# Goal of the exercise
Copy out each line of the material that includes the word "segmentation".

---*---

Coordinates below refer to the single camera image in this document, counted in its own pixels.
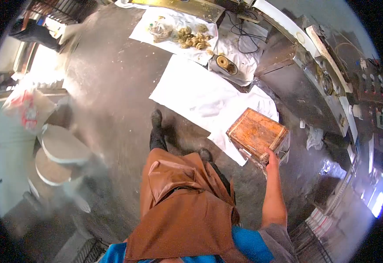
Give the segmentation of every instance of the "metal rack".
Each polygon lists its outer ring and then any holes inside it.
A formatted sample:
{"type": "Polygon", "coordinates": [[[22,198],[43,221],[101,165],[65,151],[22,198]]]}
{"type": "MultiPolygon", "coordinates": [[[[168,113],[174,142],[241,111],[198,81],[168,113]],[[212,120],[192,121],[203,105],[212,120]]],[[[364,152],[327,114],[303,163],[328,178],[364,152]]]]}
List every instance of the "metal rack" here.
{"type": "Polygon", "coordinates": [[[62,24],[77,24],[97,6],[95,0],[34,0],[27,10],[62,24]]]}
{"type": "Polygon", "coordinates": [[[327,250],[307,223],[302,222],[290,232],[289,237],[300,262],[333,263],[327,250]]]}
{"type": "Polygon", "coordinates": [[[109,245],[93,238],[85,242],[72,263],[95,263],[108,250],[109,245]]]}

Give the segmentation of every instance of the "white cloth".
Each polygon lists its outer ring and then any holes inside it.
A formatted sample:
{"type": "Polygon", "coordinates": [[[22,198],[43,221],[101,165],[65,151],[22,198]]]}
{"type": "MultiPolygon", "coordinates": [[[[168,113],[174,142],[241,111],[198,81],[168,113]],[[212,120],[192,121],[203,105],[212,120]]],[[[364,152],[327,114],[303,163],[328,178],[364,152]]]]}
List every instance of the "white cloth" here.
{"type": "MultiPolygon", "coordinates": [[[[231,60],[238,67],[238,73],[235,76],[226,76],[222,75],[224,78],[229,79],[230,81],[237,83],[240,86],[247,86],[253,81],[254,72],[257,69],[257,65],[260,62],[260,57],[263,54],[263,49],[265,47],[265,42],[261,39],[252,38],[253,41],[257,44],[254,45],[252,39],[247,36],[241,36],[238,50],[238,35],[234,34],[239,33],[239,30],[235,27],[233,29],[232,26],[234,24],[239,24],[240,19],[231,12],[227,12],[225,18],[219,26],[219,39],[217,45],[213,52],[215,54],[224,53],[225,56],[231,60]],[[257,50],[257,46],[259,50],[255,53],[244,54],[242,52],[252,52],[257,50]]],[[[243,22],[243,31],[247,34],[254,34],[260,37],[266,37],[268,35],[268,31],[261,26],[254,24],[252,22],[244,21],[243,22]]]]}
{"type": "Polygon", "coordinates": [[[206,65],[209,59],[212,57],[207,53],[207,49],[213,50],[215,48],[216,42],[218,40],[218,32],[216,24],[208,23],[195,16],[177,12],[168,8],[150,6],[143,14],[142,19],[136,25],[135,29],[133,29],[133,32],[129,38],[154,45],[171,53],[191,59],[201,65],[206,65]],[[155,23],[155,21],[159,21],[165,25],[172,26],[176,30],[189,26],[193,34],[196,34],[197,24],[205,24],[209,29],[209,31],[205,34],[209,34],[213,37],[207,41],[211,47],[207,47],[203,50],[198,50],[194,47],[181,48],[180,44],[169,40],[160,43],[154,43],[154,37],[151,33],[149,33],[148,28],[149,25],[151,23],[155,23]]]}
{"type": "Polygon", "coordinates": [[[171,57],[149,98],[211,132],[208,138],[241,166],[246,160],[229,141],[227,129],[247,107],[279,121],[275,103],[258,87],[241,93],[219,75],[178,55],[171,57]]]}
{"type": "Polygon", "coordinates": [[[147,9],[149,6],[148,5],[140,5],[140,4],[133,4],[129,3],[129,0],[117,0],[115,2],[115,5],[121,8],[140,8],[140,9],[147,9]]]}

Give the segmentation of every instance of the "brown leather apron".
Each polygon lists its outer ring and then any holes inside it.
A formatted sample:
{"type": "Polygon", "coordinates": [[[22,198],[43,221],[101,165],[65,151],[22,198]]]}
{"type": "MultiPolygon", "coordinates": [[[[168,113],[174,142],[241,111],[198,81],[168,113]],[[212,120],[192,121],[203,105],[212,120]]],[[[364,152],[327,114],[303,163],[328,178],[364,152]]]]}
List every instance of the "brown leather apron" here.
{"type": "Polygon", "coordinates": [[[197,153],[149,154],[142,174],[141,222],[128,237],[125,263],[150,258],[220,255],[226,263],[249,262],[234,245],[239,223],[231,196],[197,153]]]}

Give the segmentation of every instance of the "hand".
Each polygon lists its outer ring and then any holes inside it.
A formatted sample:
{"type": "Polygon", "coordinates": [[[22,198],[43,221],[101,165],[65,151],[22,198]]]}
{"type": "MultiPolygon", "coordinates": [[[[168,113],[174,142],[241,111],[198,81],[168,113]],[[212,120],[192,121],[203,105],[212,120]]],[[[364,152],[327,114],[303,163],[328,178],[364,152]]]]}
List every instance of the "hand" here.
{"type": "Polygon", "coordinates": [[[266,166],[266,171],[269,174],[279,175],[279,157],[268,147],[265,147],[265,152],[269,154],[269,164],[266,166]]]}
{"type": "Polygon", "coordinates": [[[26,11],[24,14],[24,21],[22,23],[21,31],[24,31],[26,27],[28,26],[28,22],[30,20],[31,11],[26,11]]]}

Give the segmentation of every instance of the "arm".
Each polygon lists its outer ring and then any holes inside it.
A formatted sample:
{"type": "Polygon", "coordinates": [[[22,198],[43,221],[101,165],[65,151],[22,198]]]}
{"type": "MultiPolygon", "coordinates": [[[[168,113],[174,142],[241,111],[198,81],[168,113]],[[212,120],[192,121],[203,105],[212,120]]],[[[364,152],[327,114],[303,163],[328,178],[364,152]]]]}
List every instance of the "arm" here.
{"type": "Polygon", "coordinates": [[[24,22],[22,24],[22,29],[21,31],[25,30],[26,27],[28,26],[28,22],[30,20],[30,15],[31,15],[31,11],[26,11],[25,12],[25,15],[24,15],[24,22]]]}
{"type": "Polygon", "coordinates": [[[279,160],[269,148],[265,147],[265,151],[269,154],[269,164],[266,167],[268,179],[262,208],[262,227],[275,223],[286,228],[288,213],[283,201],[281,178],[279,177],[279,160]]]}

---*---

# Solution
Give the segmentation of every instance of the "metal rack".
Give the segmentation of every instance of the "white cloth".
Give the segmentation of every instance of the "brown leather apron".
Give the segmentation of every instance of the "hand".
Give the segmentation of every instance of the "arm".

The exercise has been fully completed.